Copy every line of the data that includes the string "indicate".

Available data: Begin

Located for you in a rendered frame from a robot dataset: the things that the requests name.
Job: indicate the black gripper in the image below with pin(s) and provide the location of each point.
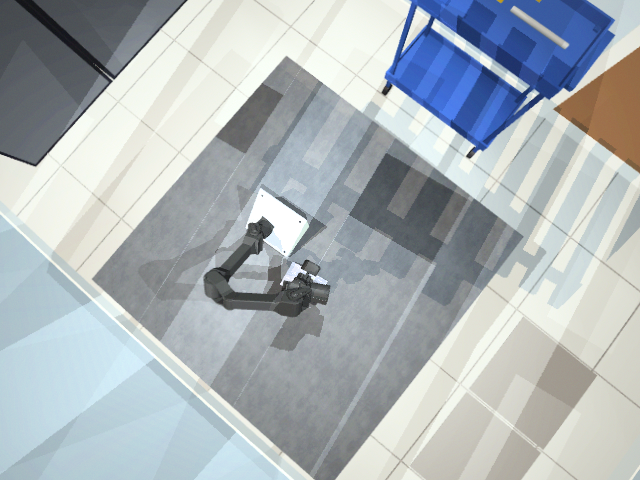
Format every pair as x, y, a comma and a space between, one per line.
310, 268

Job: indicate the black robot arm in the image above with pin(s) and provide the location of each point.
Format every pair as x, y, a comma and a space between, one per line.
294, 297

Available data: End
Available data: Begin

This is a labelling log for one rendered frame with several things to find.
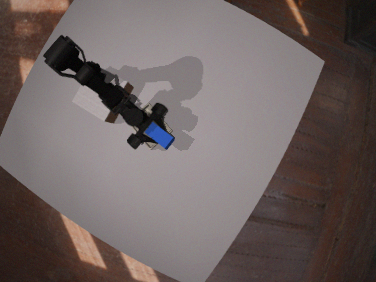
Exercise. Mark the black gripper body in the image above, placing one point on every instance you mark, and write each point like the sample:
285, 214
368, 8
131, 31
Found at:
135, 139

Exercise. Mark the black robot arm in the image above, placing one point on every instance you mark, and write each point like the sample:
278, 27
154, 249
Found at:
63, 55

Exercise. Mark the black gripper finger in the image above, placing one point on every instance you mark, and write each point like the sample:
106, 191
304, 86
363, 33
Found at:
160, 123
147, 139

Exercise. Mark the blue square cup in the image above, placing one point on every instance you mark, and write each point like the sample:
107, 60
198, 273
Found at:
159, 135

Available data: End

— Reply —
Job: indicate the black gripper in the image below with pin(s) and provide the location of each point.
Job: indicate the black robot arm in the image above with pin(s) and provide the location of each point.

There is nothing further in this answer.